DESCRIPTION OF THE TASK: Which lines of the data contain the string "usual"? Copy every one.

···

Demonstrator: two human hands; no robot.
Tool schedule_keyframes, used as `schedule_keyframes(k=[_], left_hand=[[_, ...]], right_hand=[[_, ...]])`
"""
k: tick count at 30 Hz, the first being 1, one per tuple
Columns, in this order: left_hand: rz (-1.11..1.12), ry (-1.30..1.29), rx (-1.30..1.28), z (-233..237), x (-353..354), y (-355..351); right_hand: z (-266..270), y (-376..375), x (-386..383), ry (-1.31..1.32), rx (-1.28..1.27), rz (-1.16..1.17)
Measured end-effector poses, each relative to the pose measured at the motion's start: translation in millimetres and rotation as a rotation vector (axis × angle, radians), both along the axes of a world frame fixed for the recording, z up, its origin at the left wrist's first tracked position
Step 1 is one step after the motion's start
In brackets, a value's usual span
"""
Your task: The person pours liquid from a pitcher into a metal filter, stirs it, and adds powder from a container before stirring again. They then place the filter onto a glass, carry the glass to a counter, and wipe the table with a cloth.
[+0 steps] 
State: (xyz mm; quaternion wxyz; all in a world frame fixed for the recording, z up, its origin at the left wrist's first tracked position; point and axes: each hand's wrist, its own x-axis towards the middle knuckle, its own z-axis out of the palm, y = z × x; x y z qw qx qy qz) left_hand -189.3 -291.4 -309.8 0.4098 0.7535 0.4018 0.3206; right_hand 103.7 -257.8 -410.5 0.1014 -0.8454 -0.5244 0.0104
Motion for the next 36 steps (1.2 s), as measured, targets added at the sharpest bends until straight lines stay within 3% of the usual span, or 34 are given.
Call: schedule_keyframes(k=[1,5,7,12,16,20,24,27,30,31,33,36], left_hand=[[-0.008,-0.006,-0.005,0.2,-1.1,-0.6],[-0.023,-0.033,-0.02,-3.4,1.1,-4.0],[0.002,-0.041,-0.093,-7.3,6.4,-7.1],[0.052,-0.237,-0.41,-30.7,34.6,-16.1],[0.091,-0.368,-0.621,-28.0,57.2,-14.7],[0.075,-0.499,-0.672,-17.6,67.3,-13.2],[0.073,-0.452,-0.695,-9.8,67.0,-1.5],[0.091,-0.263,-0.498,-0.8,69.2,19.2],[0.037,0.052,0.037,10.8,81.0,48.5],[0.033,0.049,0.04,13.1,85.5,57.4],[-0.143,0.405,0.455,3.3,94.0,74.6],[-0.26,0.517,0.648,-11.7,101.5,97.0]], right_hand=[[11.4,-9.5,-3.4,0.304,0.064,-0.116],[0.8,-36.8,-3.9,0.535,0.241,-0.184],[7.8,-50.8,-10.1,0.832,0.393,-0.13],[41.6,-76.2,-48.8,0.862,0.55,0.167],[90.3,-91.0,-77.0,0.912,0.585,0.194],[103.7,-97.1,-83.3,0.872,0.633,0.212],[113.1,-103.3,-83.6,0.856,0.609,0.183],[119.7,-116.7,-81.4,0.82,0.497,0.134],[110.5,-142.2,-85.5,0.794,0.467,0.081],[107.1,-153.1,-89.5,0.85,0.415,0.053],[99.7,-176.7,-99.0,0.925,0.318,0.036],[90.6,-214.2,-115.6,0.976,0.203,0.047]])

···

RESPONSE BOX:
In brackets, a value's usual span
Motion for the next 36 steps (1.2 s), as measured, targets added at the sharpest bends until straight lines stay within 3% of the usual span, or 34 are given.

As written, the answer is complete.